TASK STATEMENT: Please write out the complete listing that follows, exactly as it reads.

·····

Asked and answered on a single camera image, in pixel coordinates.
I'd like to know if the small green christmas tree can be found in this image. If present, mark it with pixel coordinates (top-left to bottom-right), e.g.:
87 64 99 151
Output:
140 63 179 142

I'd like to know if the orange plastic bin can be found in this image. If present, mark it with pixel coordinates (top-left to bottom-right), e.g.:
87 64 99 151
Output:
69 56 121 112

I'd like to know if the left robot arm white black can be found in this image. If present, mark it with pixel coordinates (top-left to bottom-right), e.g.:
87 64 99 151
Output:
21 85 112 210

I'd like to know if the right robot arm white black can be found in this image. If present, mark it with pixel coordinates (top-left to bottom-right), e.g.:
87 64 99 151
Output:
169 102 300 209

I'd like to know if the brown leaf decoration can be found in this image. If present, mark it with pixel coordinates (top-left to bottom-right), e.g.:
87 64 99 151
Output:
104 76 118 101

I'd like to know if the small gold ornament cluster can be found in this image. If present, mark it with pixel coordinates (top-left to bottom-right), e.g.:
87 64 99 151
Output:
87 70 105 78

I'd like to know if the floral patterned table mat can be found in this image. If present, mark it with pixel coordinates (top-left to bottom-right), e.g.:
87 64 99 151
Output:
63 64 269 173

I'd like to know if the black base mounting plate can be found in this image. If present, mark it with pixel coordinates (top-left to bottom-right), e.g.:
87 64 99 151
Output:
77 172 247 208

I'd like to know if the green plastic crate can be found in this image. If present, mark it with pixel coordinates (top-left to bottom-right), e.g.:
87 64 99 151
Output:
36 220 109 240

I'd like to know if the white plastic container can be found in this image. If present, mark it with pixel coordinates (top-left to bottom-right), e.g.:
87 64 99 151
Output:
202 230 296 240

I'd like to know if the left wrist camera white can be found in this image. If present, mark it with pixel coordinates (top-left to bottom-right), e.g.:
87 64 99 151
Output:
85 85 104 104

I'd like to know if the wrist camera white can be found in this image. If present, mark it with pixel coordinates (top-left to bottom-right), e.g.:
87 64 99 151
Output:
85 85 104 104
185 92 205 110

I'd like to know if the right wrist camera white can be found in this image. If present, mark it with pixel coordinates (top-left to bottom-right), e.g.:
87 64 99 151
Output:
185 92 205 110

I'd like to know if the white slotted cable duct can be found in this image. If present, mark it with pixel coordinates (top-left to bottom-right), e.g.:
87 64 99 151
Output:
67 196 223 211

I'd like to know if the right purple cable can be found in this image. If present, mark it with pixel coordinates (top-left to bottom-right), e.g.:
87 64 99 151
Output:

·····

RESULT:
Asked and answered on a single camera image, in pixel coordinates.
I'd like to know if the small green christmas tree can be found in this image. If present, mark it with pixel coordinates (top-left to bottom-right), e.g.:
87 64 99 151
Output:
140 63 179 142

I'd like to know if the orange plastic bin can be found in this image. If present, mark it with pixel coordinates (top-left to bottom-right), e.g.:
87 64 99 151
Output:
69 56 121 112

I'd like to know if the left robot arm white black can be found in this image. If present, mark it with pixel coordinates (top-left to bottom-right), e.g.:
87 64 99 151
Output:
21 85 112 210

I'd like to know if the right robot arm white black can be found in this image. If present, mark it with pixel coordinates (top-left to bottom-right), e.g.:
87 64 99 151
Output:
169 102 300 209

I'd like to know if the brown leaf decoration can be found in this image. If present, mark it with pixel coordinates (top-left to bottom-right), e.g.:
87 64 99 151
Output:
104 76 118 101

I'd like to know if the small gold ornament cluster can be found in this image. If present, mark it with pixel coordinates (top-left to bottom-right), e.g.:
87 64 99 151
Output:
87 70 105 78

I'd like to know if the floral patterned table mat can be found in this image. If present, mark it with pixel coordinates (top-left to bottom-right), e.g.:
87 64 99 151
Output:
63 64 269 173

I'd like to know if the black base mounting plate can be found in this image. If present, mark it with pixel coordinates (top-left to bottom-right), e.g.:
87 64 99 151
Output:
77 172 247 208

I'd like to know if the green plastic crate can be found in this image. If present, mark it with pixel coordinates (top-left to bottom-right), e.g.:
87 64 99 151
Output:
36 220 109 240

I'd like to know if the white plastic container can be found in this image. If present, mark it with pixel coordinates (top-left to bottom-right), e.g.:
87 64 99 151
Output:
202 230 296 240

I'd like to know if the left wrist camera white can be found in this image. If present, mark it with pixel coordinates (top-left to bottom-right), e.g.:
87 64 99 151
Output:
85 85 104 104

I'd like to know if the wrist camera white can be found in this image. If present, mark it with pixel coordinates (top-left to bottom-right), e.g.:
87 64 99 151
Output:
85 85 104 104
185 92 205 110

I'd like to know if the right wrist camera white can be found in this image. If present, mark it with pixel coordinates (top-left to bottom-right), e.g.:
87 64 99 151
Output:
185 92 205 110

I'd like to know if the white slotted cable duct can be found in this image. If present, mark it with pixel coordinates (top-left to bottom-right), e.g.:
87 64 99 151
Output:
67 196 223 211

I'd like to know if the right purple cable can be found in this image. If present, mark it with pixel coordinates (top-left to bottom-right), e.g.:
87 64 99 151
Output:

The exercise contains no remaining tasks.